__Task statement__.
Copy out each record that follows exactly, and omit any picture you find.

__Exercise material__.

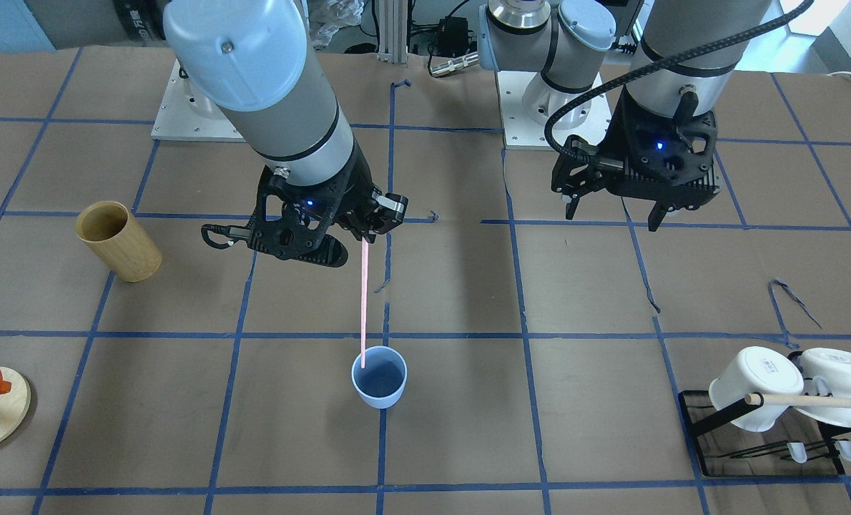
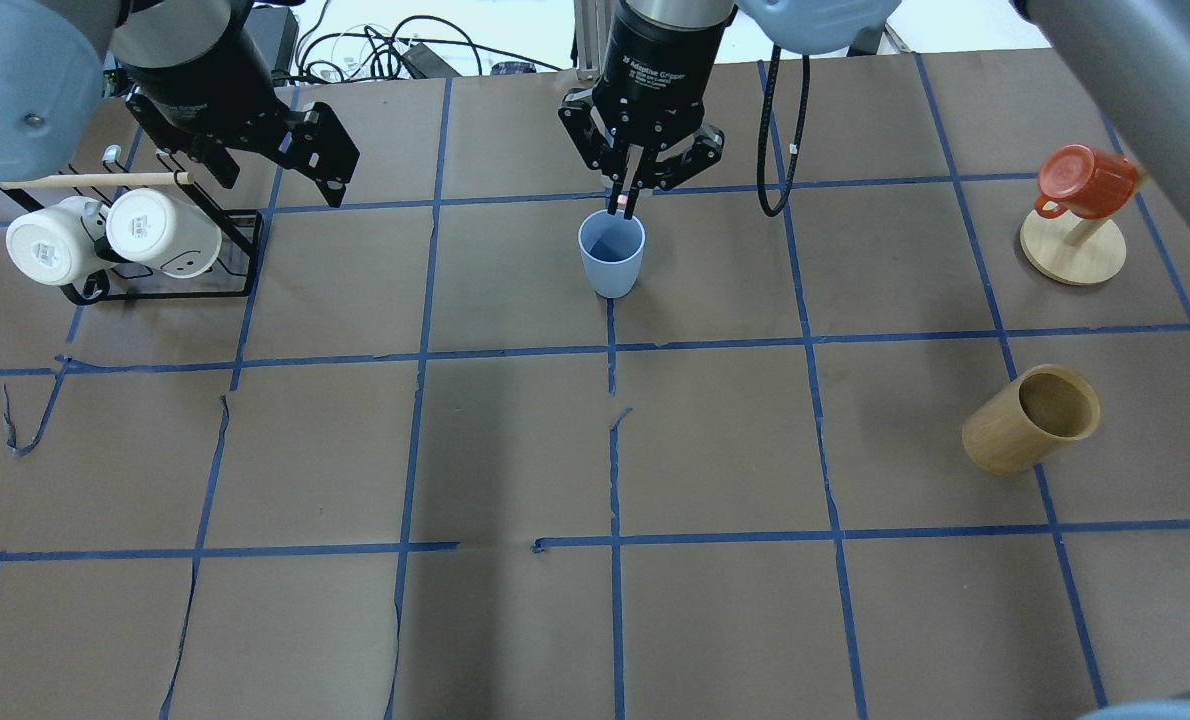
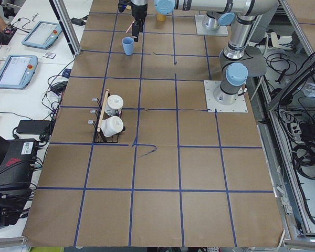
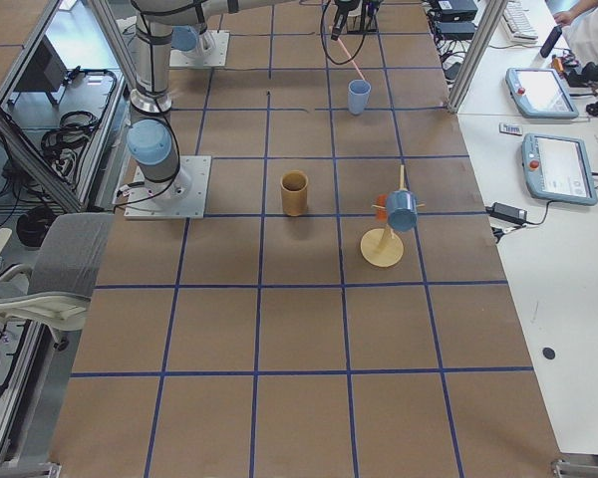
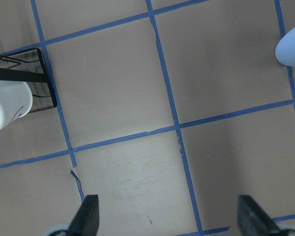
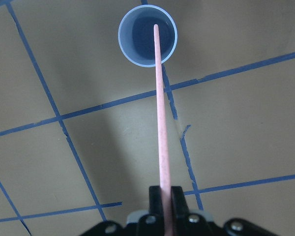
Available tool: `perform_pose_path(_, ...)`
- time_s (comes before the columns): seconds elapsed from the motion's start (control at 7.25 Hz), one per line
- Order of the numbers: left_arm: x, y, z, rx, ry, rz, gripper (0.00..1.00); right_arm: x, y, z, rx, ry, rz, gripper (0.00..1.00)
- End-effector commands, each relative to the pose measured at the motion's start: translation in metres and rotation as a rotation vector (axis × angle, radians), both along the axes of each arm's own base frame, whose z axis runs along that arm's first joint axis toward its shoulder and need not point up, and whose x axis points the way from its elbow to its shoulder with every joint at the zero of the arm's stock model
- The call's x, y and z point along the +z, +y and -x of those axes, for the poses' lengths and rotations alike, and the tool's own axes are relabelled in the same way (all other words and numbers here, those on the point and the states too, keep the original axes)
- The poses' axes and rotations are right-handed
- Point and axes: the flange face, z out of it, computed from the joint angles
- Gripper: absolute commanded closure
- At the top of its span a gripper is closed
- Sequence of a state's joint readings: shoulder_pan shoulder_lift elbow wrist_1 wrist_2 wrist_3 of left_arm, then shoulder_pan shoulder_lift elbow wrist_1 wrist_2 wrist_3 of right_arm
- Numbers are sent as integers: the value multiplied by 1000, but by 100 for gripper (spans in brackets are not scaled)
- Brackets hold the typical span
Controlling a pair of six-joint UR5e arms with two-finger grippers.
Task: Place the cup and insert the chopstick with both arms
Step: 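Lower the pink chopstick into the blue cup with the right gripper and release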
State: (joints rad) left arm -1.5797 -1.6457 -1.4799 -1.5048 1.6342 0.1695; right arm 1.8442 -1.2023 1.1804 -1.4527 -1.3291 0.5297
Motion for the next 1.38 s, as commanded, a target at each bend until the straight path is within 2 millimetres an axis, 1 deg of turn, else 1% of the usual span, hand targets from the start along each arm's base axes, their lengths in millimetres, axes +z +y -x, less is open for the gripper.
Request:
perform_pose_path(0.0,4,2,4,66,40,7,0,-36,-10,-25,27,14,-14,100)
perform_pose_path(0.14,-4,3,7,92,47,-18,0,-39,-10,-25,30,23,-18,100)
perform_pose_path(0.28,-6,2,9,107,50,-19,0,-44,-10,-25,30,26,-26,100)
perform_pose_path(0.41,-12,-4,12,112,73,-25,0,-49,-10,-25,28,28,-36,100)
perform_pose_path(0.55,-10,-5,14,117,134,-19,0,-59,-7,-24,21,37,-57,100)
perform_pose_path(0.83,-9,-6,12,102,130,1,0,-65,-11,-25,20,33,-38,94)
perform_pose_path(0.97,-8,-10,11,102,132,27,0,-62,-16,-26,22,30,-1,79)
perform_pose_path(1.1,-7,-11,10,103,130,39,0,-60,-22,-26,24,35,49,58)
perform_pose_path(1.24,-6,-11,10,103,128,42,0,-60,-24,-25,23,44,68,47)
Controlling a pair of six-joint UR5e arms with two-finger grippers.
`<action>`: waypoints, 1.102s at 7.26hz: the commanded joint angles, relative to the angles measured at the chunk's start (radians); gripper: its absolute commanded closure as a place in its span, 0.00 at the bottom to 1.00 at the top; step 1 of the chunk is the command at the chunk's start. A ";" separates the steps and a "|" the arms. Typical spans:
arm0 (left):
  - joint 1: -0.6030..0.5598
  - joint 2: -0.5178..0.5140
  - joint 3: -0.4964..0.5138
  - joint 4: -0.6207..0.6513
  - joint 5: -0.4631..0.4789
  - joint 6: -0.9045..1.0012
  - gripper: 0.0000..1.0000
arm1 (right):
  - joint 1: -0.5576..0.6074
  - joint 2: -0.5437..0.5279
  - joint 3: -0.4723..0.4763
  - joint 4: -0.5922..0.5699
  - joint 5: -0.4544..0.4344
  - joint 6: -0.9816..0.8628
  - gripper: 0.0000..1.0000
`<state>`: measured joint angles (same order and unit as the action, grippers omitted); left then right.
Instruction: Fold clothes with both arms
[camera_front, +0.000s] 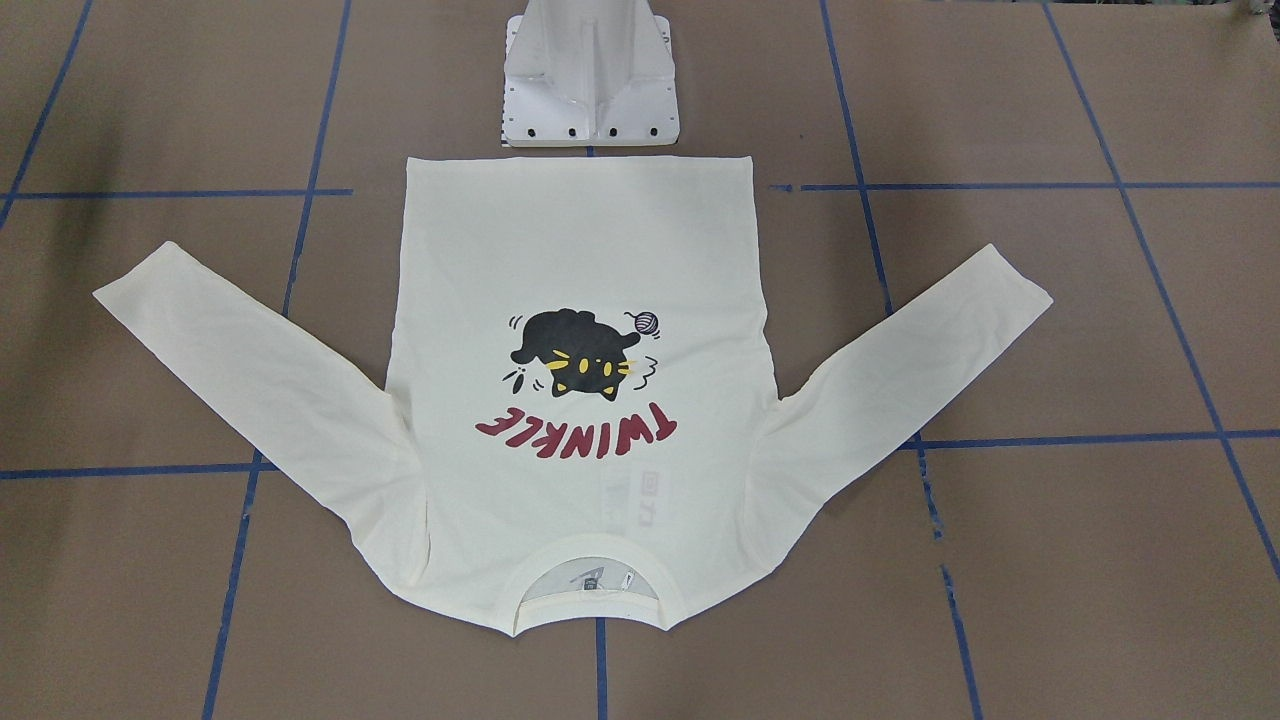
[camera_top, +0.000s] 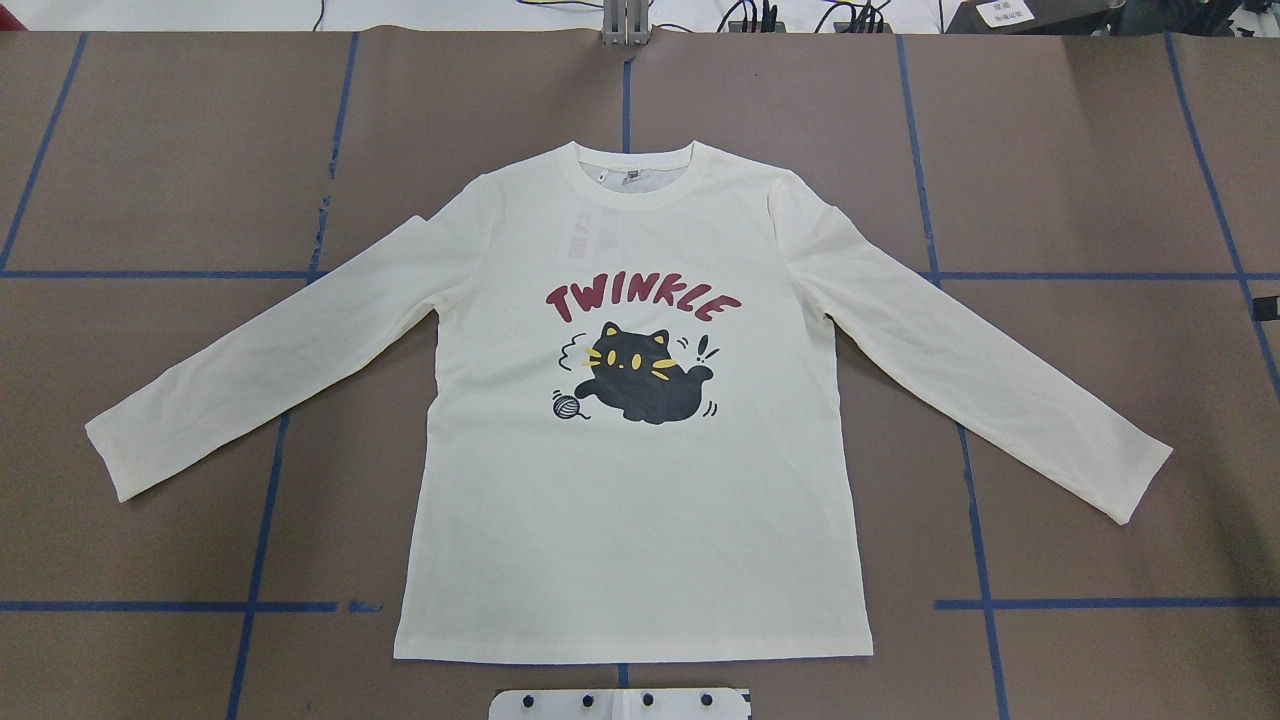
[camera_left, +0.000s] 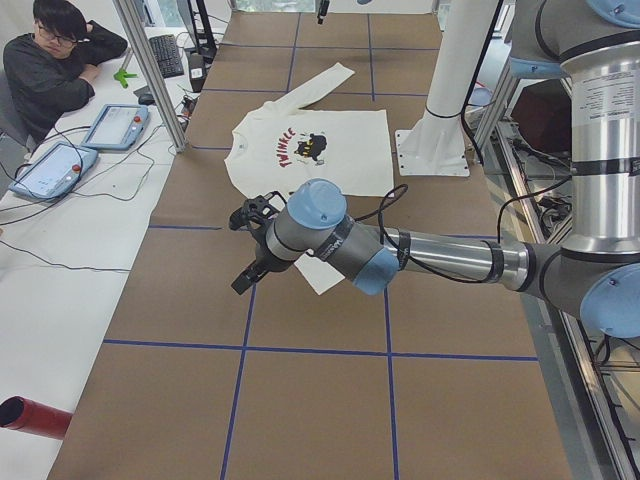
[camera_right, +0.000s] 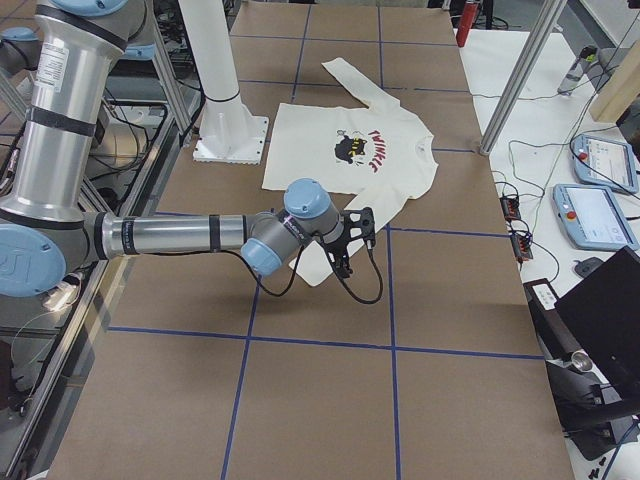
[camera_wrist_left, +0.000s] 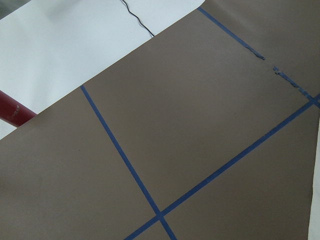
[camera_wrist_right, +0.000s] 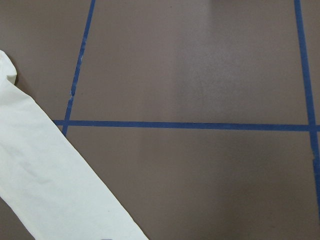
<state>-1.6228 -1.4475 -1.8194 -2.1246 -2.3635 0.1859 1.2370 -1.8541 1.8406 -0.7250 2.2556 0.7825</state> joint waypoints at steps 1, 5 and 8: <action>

__Exercise response__.
Available tool: `perform_pose_path(_, ...)`
- time_s (comes before the columns): seconds elapsed from the motion's start (control at 7.25 Hz), one per line
- Order of the numbers: left_arm: x, y, z, rx, ry, rz, gripper (0.00..1.00); right_arm: x, y, z, rx, ry, rz, gripper (0.00..1.00)
- End-effector commands, each relative to the pose measured at the motion's start: translation in metres and rotation as a rotation vector (axis × angle, radians), both along the axes of each arm's own base frame, whose z axis runs along that arm's first joint axis toward its shoulder and need not point up, and whose x axis points the way from its elbow to its shoulder with every joint at the zero of the arm's stock model
- The call's x, y and z point along the +z, +y and -x of those axes, for the poses' lengths and rotations alike, and the tool's own axes are relabelled in the same way (all other words and numbers here, those on the point and the states too, keep the original axes)
- The poses' axes and rotations are right-handed
- Point and axes: the flange face, z out of it, computed from the joint angles
- Gripper: absolute commanded closure
- At the top of its span a gripper is closed
- Sequence of a state's joint readings: shoulder_pan shoulder_lift elbow wrist_1 wrist_2 wrist_3 of left_arm, then shoulder_pan shoulder_lift elbow wrist_1 wrist_2 wrist_3 of right_arm
- Numbers are sent as integers: the value multiplied by 1000, but by 100 for gripper (spans in brackets are not scaled)
- Brackets hold the typical span
Controlling a pair of six-joint UR5e arms with two-finger grippers.
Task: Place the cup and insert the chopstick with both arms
Step: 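Lower the pink chopstick into the blue cup with the right gripper and release
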State: (joints rad) left arm -1.5797 -1.6457 -1.4799 -1.5048 1.6342 0.1695; right arm 1.8442 -1.2023 1.1804 -1.4527 -1.3291 0.5297
Motion for the next 1.38 s, as commanded, a target at each bend until the straight path is within 2 millimetres an axis, 1 deg of turn, else 1% of the usual span, hand targets from the start along each arm's base axes, their lengths in millimetres, axes +z +y -x, less is open for the gripper.
Request:
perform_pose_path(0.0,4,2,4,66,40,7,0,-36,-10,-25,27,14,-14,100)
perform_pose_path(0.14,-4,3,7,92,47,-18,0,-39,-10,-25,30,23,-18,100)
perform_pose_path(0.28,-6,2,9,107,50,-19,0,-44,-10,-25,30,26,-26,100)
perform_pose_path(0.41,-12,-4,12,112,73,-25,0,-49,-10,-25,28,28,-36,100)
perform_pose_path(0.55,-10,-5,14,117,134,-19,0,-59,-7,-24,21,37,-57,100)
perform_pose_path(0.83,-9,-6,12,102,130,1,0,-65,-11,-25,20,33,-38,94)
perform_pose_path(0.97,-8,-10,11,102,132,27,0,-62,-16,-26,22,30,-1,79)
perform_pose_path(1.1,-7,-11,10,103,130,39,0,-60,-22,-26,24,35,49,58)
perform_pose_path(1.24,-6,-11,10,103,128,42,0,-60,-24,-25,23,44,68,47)
Controlling a pair of six-joint UR5e arms with two-finger grippers.
`<action>`: waypoints, 1.102s at 7.26hz: the commanded joint angles, relative to the angles measured at the chunk's start (radians); gripper: its absolute commanded closure as a place in its span, 0.00 at the bottom to 1.00 at the top; step 1 of the chunk is the command at the chunk's start. A ";" separates the steps and a "|" the arms. Typical spans:
arm0 (left):
  - joint 1: -0.6030..0.5598
  - joint 2: -0.5178..0.5140
  - joint 3: -0.4964..0.5138
  - joint 4: -0.6207..0.6513
  - joint 5: -0.4631..0.4789
  - joint 6: -0.9045..1.0012
  - gripper: 0.0000..1.0000
arm1 (right):
  - joint 1: -0.5576..0.6074
  - joint 2: -0.5437..0.5279
  - joint 3: -0.4723..0.4763
  - joint 4: -0.5922..0.5699
  - joint 5: -0.4544..0.4344
  - joint 6: -0.9816..0.8628
  - gripper: 0.0000..1.0000
`<state>`: measured joint angles (same order and unit as the action, grippers omitted); left then right.
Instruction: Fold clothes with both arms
[camera_front, +0.000s] 
[camera_top, +0.000s] 
[camera_left, +0.000s] 
[camera_right, +0.000s] 
[camera_wrist_left, +0.000s] 
[camera_wrist_right, +0.000s] 
<state>-1.6228 -1.4475 -1.8194 -2.1246 -2.3635 0.1859 1.2370 -1.8541 1.8406 -0.7250 2.2556 0.7825</state> joint waypoints at steps 1, 5 and 8: <action>

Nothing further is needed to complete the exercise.